Crabs are marine crustaceans with a hard shell and sweet white meat. The edible parts are usually claws, leg sections, and body meat, while flavor depends on species, size, catch area, freezing, and cooking method. Good crab does not need heavy sauces: butter, lemon, herbs, salt, and gentle heat are usually enough.
In low-carb cooking, crab meat is convenient because it contains almost no carbohydrates and provides plenty of protein. But it is very lean, so for keto it is best paired with a fat source: butter, sugar-free mayonnaise, yolk-based sauce, avocado, olive oil, or cream cheese. This keeps the dish from feeling dry and makes it fit LCHF logic better.
Nutrition profile
In 100 g of cooked crab meat there are usually about 90–100 kcal, 18–20 g protein, 1–2 g fat, and less than 1 g carbohydrate. Exact values depend on species and processing. Crab meat contains vitamin B12, selenium, zinc, copper, phosphorus, iodine, and taurine. It is a dense marine protein food, but not a fat source.
Crab is often treated as a delicacy, which helps with portion size: 100–150 g is enough for a salad, appetizer, or main dish with sauce. If you eat crab alone, without butter or a side, the dish may be too lean and protein-heavy for a keto dinner.
Is it suitable for keto?
Crabs fit keto and LCHF when the product is real meat without sweet sauces, starch breading, or surimi. Carbohydrates usually come not from the crab itself, but from additions: imitation crab, ready salad dressings, flour, rice, sweet chili, ketchup, or cornstarch in sauce.
A keto serving can be simple: crab with melted butter, salad with avocado and cucumber, an omelet with crab, a cold appetizer with sugar-free mayonnaise, crab cakes without breadcrumbs, or a creamy soup. Because the meat is lean, adding fat is usually the right move.
Types and flavor
Kamchatka crab is known for large meaty leg sections and a sweet flavor. Blue crab is usually softer and more delicate. European edible crab has a firmer, richer taste, especially in the body. Smaller coastal species are often used locally for soups, sauces, and broths.
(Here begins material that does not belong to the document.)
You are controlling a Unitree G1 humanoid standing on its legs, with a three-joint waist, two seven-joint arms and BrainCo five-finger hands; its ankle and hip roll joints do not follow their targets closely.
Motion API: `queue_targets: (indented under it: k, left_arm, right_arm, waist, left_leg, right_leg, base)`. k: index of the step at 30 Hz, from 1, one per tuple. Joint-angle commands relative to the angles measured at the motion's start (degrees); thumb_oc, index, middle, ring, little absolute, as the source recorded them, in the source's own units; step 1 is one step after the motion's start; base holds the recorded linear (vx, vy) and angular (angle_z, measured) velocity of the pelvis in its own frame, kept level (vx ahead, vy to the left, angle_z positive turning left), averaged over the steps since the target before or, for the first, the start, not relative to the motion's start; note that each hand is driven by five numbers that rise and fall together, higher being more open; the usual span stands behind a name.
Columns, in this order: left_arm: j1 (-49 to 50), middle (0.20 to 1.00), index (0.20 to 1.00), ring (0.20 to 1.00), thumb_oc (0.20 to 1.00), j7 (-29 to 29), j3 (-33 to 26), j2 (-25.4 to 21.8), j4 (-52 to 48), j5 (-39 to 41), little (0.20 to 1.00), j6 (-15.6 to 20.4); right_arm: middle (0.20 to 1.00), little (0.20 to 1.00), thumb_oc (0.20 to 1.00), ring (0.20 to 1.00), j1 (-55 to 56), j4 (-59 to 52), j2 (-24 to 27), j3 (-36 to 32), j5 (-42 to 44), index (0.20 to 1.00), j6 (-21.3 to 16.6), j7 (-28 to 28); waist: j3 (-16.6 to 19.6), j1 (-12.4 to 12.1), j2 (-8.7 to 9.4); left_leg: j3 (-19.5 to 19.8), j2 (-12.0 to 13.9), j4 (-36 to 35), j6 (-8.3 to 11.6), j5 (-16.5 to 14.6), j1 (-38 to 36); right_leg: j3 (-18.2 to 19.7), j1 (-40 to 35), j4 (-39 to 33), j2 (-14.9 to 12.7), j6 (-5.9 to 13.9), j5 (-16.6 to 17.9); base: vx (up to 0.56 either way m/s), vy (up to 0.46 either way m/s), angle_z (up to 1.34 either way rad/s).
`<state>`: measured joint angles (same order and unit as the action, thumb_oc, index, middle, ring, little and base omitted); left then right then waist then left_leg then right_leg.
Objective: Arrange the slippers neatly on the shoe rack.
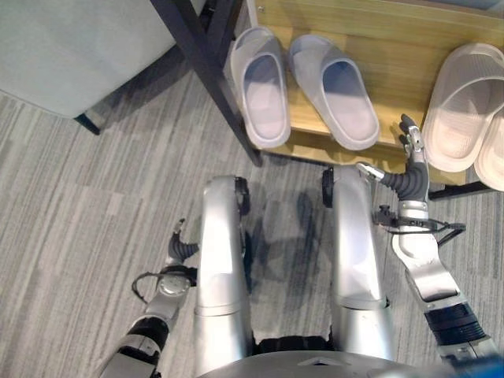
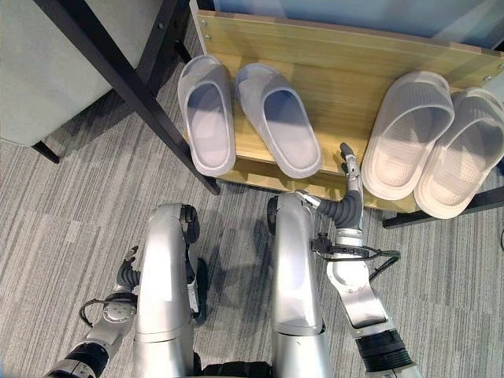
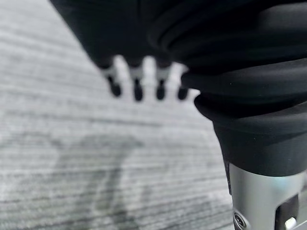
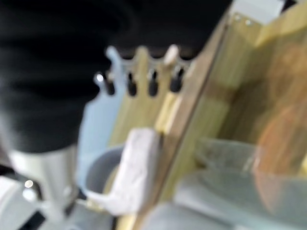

These options are not always interchangeable: large leg pieces are good served whole, while body meat is better for salads and spreads.
How to cook it
Crab is usually boiled, steamed, or briefly reheated if the meat is already cooked. Too much heat makes the texture dry and stringy. Frozen crab legs are often sold cooked and frozen; they do not need long boiling again. Thaw them slowly in the refrigerator rather than with hot water.
Crab pairs well with lemon, dill, parsley, garlic, butter, eggs, avocado, cucumber, lettuce, celery, mild cheese, and cream. Strong smoked sauces, lots of sugar, spicy ketchup, and heavy breading can easily cover the delicate taste.
How to choose
Fresh or chilled meat should smell like the sea, not ammonia, dampness, or metal. A whole crab should have an intact shell without suspicious slime. Frozen products should not have a thick ice layer, snow crystals, or signs of thawing and refreezing. If buying picked meat, check the ingredient list: crab, salt, and water are clearer than a long additive list.
Crab sticks are not a keto replacement for crab. They are usually surimi with starch, sugar, flavorings, and color. They may look similar, but nutritionally and culinarily they are a different product.
Limits
Crabs are crustaceans and can trigger allergy. If you react to shrimp, lobster, or other shellfish, crab requires special caution. Salt also matters: cooked frozen and canned products can be quite salty. Anyone limiting sodium should check the label and portion size.
Storage
Fresh crab and picked meat should be kept refrigerated and used quickly. Cooked meat should not sit on the table for long, especially in mayonnaise salads. Frozen products should stay frozen until use, and once thawed should not be frozen again. Opened canned crab is best moved to a glass container and eaten soon.
What can replace it?
The closest replacements are shrimp, lobster, langoustine, crayfish tails, mussel meat, or firm white fish in dishes that need marine protein. For a similar salad role, use shrimp with sugar-free mayonnaise or tuna with egg and cucumber. Surimi and crab sticks only replace the look, not the composition.